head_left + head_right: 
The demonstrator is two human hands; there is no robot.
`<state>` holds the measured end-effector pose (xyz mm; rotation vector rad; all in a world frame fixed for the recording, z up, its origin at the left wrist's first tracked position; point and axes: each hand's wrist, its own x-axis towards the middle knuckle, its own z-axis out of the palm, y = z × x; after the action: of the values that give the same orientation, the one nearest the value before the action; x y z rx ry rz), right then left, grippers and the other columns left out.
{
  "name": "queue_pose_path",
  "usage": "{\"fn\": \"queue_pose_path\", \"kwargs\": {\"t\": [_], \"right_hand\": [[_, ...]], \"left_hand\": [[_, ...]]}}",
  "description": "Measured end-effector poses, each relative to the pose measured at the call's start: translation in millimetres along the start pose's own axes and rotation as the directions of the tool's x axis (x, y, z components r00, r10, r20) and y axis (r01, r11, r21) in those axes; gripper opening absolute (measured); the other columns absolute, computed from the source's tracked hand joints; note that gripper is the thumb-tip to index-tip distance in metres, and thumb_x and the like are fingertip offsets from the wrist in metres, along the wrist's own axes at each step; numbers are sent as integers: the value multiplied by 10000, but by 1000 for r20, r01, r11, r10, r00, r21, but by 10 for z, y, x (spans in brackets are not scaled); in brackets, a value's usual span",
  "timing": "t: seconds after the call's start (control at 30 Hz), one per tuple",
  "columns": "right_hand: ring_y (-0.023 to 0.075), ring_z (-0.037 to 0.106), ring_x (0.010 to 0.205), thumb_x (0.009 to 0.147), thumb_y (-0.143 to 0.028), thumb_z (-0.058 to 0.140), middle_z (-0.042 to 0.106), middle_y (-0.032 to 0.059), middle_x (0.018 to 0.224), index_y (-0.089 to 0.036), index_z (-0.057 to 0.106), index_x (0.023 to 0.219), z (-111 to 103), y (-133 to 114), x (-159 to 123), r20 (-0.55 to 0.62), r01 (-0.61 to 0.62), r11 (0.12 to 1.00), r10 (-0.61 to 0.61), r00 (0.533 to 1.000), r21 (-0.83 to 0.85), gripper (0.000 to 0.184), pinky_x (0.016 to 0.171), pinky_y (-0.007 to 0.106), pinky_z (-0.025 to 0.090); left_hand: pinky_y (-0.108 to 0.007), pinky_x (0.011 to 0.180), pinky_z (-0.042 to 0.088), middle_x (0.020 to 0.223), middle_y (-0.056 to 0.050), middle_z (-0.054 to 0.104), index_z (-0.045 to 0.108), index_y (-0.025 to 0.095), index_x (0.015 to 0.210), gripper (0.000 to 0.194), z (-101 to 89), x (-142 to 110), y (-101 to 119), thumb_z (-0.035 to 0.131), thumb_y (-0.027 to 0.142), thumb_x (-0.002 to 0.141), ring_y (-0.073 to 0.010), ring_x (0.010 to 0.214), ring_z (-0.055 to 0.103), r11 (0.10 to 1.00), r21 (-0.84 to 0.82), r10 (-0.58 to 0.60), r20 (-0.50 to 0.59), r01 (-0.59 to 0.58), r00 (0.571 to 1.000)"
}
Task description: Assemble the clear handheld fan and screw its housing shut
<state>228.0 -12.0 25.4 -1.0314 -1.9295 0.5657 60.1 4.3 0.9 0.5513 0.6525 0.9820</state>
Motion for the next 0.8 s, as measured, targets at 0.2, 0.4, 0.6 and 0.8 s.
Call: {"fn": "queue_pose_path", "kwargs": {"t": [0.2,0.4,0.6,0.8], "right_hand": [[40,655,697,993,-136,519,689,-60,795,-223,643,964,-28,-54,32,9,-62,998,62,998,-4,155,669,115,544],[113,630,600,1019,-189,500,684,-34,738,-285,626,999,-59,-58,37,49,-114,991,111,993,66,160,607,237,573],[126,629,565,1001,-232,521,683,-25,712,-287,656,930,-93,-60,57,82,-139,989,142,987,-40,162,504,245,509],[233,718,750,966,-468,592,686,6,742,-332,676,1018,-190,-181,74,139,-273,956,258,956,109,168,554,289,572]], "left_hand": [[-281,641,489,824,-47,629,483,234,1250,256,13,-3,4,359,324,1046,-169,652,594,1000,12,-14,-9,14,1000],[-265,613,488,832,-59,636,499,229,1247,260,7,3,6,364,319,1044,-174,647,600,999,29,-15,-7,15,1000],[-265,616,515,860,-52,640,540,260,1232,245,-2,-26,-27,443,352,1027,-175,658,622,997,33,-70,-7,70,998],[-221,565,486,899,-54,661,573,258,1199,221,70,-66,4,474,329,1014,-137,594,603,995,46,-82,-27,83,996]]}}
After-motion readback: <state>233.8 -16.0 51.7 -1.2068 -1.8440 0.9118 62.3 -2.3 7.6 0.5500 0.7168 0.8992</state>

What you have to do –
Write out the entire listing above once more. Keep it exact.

Completed task –
head_left + head_right: 
The demonstrator is two human hands; there is no robot.
`<state>` holds the measured end-effector pose (xyz mm; rotation vector rad; all in a world frame fixed for the recording, z up, its origin at the left wrist's first tracked position; point and axes: each hand's wrist, its own x-axis towards the middle knuckle, its own z-axis out of the palm, y = z × x; after the action: of the values that give the same orientation, the one nearest the value before the action; x y z rx ry rz), right then left, grippers and the other columns left out.
{
  "name": "queue_pose_path",
  "usage": "{\"fn\": \"queue_pose_path\", \"kwargs\": {\"t\": [_], \"right_hand\": [[_, ...]], \"left_hand\": [[_, ...]]}}",
  "description": "Measured end-effector poses, each relative to the pose measured at the call's start: translation in millimetres along the start pose's own axes and rotation as the directions of the tool's x axis (x, y, z components r00, r10, r20) and y axis (r01, r11, r21) in those axes; gripper opening absolute (measured); the other columns absolute, computed from the source's tracked hand joints; note that gripper is the thumb-tip to index-tip distance in metres, and thumb_x and the like are fingertip offsets from the wrist in metres, along the wrist's own axes at each step; numbers are sent as integers: the value multiplied by 10000, but by 1000 for r20, r01, r11, r10, r00, r21, but by 10 for z, y, x (spans in brackets are not scaled); in brackets, a value's usual span",
  "timing": "t: seconds after the call's start (control at 30 Hz), one per tuple",
  "columns": "right_hand: ring_y (-0.023 to 0.075), ring_z (-0.037 to 0.106), ring_x (0.010 to 0.205), thumb_x (0.009 to 0.147), thumb_y (-0.143 to 0.028), thumb_z (-0.058 to 0.140), middle_z (-0.042 to 0.106), middle_y (-0.032 to 0.059), middle_x (0.018 to 0.224), index_y (-0.089 to 0.036), index_z (-0.057 to 0.106), index_x (0.023 to 0.219), z (-111 to 103), y (-133 to 114), x (-159 to 123), r20 (-0.55 to 0.62), r01 (-0.61 to 0.62), r11 (0.12 to 1.00), r10 (-0.61 to 0.61), r00 (0.533 to 1.000), r21 (-0.83 to 0.85), gripper (0.000 to 0.184), pinky_x (0.016 to 0.171), pinky_y (-0.007 to 0.106), pinky_z (-0.025 to 0.090); left_hand: pinky_y (-0.108 to 0.007), pinky_x (0.011 to 0.180), pinky_z (-0.042 to 0.088), middle_x (0.020 to 0.223), middle_y (-0.056 to 0.050), middle_z (-0.054 to 0.104), index_z (-0.045 to 0.108), index_y (-0.025 to 0.095), index_x (0.015 to 0.210), gripper (0.000 to 0.194), z (-101 to 89), x (-142 to 110), y (-101 to 119), thumb_z (-0.035 to 0.131), thumb_y (-0.027 to 0.142), thumb_x (-0.002 to 0.141), ring_y (-0.073 to 0.010), ring_x (0.010 to 0.214), ring_z (-0.055 to 0.103), r11 (0.10 to 1.00), r21 (-0.84 to 0.82), r10 (-0.58 to 0.60), r20 (-0.50 to 0.59), r01 (-0.59 to 0.58), r00 (0.571 to 1.000)"
}
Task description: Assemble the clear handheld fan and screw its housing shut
<state>228.0 -12.0 25.4 -1.0314 -1.9295 0.5657 60.1 4.3 0.9 0.5513 0.6525 0.9820</state>
Motion for the next 0.8 s, as measured, targets at 0.2, 0.4, 0.6 and 0.8 s.
Call: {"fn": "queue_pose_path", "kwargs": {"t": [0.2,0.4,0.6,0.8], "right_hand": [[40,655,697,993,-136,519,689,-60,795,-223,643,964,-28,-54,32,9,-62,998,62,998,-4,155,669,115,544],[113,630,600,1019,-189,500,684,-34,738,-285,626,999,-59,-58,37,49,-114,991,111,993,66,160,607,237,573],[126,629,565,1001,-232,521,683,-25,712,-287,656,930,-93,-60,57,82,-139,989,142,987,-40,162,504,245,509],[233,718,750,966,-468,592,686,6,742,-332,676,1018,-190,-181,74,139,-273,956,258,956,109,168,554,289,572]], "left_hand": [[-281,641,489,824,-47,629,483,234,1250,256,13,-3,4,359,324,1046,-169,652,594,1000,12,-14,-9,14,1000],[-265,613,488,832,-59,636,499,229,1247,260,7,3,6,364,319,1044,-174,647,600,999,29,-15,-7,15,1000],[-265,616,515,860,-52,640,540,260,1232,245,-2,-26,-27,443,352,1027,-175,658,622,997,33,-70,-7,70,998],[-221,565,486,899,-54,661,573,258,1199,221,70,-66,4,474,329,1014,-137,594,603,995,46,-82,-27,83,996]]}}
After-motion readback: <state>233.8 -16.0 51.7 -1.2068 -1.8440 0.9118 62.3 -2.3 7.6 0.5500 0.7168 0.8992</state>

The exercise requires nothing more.